An exact reproduction of the records is required, with all images left out.
= = =
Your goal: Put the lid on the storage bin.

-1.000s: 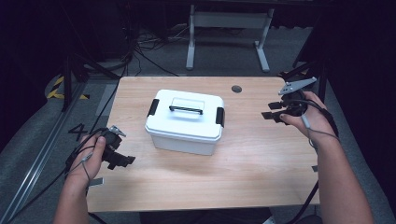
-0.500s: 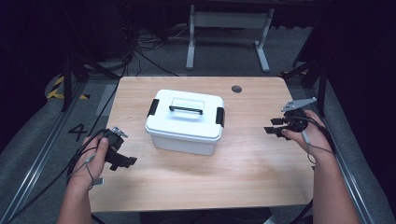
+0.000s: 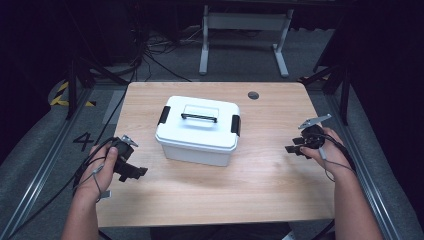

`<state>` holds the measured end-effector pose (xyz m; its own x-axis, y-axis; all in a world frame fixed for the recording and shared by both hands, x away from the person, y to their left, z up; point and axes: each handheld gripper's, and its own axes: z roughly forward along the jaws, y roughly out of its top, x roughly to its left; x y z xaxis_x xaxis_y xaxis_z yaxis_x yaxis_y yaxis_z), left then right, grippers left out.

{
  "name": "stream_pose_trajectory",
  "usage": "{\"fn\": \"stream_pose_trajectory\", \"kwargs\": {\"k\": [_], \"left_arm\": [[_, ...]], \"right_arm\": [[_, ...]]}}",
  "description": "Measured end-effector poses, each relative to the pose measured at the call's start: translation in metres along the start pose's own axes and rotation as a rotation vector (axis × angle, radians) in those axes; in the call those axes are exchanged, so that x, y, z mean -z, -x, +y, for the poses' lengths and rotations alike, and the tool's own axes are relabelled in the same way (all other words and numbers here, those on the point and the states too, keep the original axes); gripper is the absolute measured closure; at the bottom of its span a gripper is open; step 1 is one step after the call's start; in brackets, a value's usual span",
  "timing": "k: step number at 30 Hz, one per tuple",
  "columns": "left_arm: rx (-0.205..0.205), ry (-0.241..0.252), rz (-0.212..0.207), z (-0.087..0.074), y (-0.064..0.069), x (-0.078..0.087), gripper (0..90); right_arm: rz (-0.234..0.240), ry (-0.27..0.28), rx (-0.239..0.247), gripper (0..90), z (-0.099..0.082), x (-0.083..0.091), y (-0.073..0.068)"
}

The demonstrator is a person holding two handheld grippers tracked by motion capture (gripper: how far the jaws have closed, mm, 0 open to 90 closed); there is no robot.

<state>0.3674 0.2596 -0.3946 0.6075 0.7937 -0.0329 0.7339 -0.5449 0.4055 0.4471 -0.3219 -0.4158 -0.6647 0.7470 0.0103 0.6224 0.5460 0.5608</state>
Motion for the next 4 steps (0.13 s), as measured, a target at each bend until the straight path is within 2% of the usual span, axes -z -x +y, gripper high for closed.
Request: {"fn": "stream_pose_trajectory", "kwargs": {"k": [3, 4], "left_arm": [[0.010, 0.014, 0.006, 0.0011, -0.0022, -0.0003, 17.1], [0.035, 0.034, 0.010, 0.0017, -0.0041, -0.0007, 16.7]], "right_arm": [[-0.005, 0.003, -0.009, 48.2, -0.0029, -0.0007, 0.0010], [-0.009, 0.010, -0.014, 47.8, -0.0039, -0.0007, 0.0010]]}}
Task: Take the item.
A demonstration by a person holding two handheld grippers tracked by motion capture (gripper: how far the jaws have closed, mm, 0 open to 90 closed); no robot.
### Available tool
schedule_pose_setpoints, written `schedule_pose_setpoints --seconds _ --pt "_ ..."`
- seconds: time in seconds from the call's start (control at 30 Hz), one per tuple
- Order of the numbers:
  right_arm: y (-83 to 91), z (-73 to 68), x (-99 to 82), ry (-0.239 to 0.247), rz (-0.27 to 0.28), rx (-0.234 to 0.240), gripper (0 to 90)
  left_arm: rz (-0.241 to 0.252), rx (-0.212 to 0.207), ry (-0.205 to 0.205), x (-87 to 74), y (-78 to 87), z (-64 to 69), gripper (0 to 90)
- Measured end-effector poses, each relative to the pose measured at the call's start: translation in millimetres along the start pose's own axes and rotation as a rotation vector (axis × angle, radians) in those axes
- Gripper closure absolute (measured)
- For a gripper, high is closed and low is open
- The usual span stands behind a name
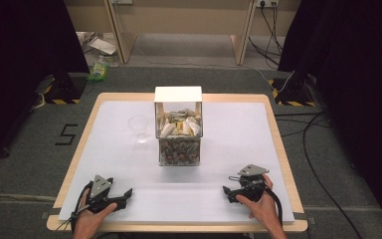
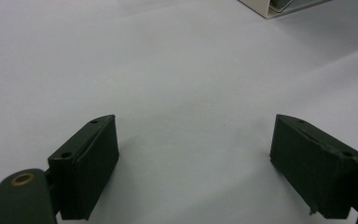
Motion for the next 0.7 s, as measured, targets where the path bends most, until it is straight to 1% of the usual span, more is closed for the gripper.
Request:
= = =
**Solution to the exercise**
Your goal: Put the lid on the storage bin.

-1.000s: 
-0.500s: 
+0.000s: 

`<state>` holds the measured end-effector pose (xyz m; its own x-axis, y-axis; all in a world frame fixed for the recording and shared by both hands, x away from the person, y to their left, z up; point and axes: each handheld gripper's, and its own axes: z roughly forward along the jaws, y roughly out of its top, x roughly to its left; x y z xaxis_x xaxis_y xaxis_z yaxis_x yaxis_y yaxis_z), left then right, grippers left out.

{
  "name": "stream_pose_trajectory",
  "usage": "{\"fn\": \"stream_pose_trajectory\", \"kwargs\": {\"k\": [_], \"left_arm\": [[_, ...]], \"right_arm\": [[_, ...]]}}",
  "description": "Measured end-effector poses, each relative to the pose measured at the call's start: translation in metres along the start pose's own axes and rotation as a rotation vector (axis × angle, radians) in those axes; in the call those axes are exchanged, so that x, y, z mean -z, -x, +y, for the poses' lengths and rotations alike, and the tool's own axes are relabelled in the same way (all other words and numbers here, those on the point and the states too, keep the original axes); gripper is the absolute measured closure; at the bottom of its span a gripper is open; step 1 is one step after the call's start; in brackets, a value's usual span",
  "timing": "k: step number at 30 Hz, one per tuple",
  "columns": "left_arm: rx (-0.205..0.205), ry (-0.241..0.252), rz (-0.212..0.207), z (-0.087..0.074), y (-0.064..0.069), x (-0.078..0.087), gripper (0..90); right_arm: rz (-0.234..0.240), ry (-0.27..0.28), rx (-0.239..0.247), gripper (0..90), z (-0.099..0.082), x (-0.083..0.091), y (-0.073..0.068)"
}

The demonstrator is a person holding two handheld grippers tracked by motion capture (gripper: how far the jaws have closed, mm, 0 open to 90 closed); there is no robot.

<state>0.3674 0.2596 -0.3946 0.6075 0.7937 -0.0329 0.7339 -0.5449 0.4055 0.4471 -0.3219 -0.4158 -0.6647 0.7470 0.0103 0.6224 0.5460 0.5608</state>
Motion for the next 4 steps (0.13 s), as measured, a target at each bend until the straight path is within 2% of the usual span, axes -z -x +y, gripper high for closed.
Request: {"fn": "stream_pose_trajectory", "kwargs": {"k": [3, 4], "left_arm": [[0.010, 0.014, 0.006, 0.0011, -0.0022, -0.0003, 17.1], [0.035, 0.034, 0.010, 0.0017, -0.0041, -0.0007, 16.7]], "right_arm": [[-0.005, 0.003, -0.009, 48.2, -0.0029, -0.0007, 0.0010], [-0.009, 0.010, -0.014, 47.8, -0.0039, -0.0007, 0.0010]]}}
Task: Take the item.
A demonstration by a person holding two handheld grippers tracked by motion capture (gripper: how far the jaws have closed, mm, 0 open to 90 closed); no robot.
### Available tool
schedule_pose_setpoints, written `schedule_pose_setpoints --seconds _ --pt "_ ..."`
- seconds: time in seconds from the call's start (control at 30 Hz), one per tuple
- Order of the numbers:
  right_arm: y (-83 to 91), z (-73 to 68), x (-99 to 82), ry (-0.239 to 0.247), rz (-0.27 to 0.28), rx (-0.234 to 0.240), gripper (0 to 90)
  left_arm: rz (-0.241 to 0.252), rx (-0.212 to 0.207), ry (-0.205 to 0.205), x (-87 to 74), y (-78 to 87), z (-64 to 69), gripper (0 to 90)
- Measured end-effector poses, each relative to the pose measured at the call's start: translation in millimetres along the start pose's own axes and rotation as a rotation vector (axis × angle, radians) in those axes
- Gripper closure absolute (measured)
- For a gripper, high is closed and low is open
- The usual span stands behind a name
Motion for the next 0.7 s, as measured, targets where the path bends most, until it is straight to 1% of the usual span, more is closed for the gripper.
Request:

This output has been written out in full.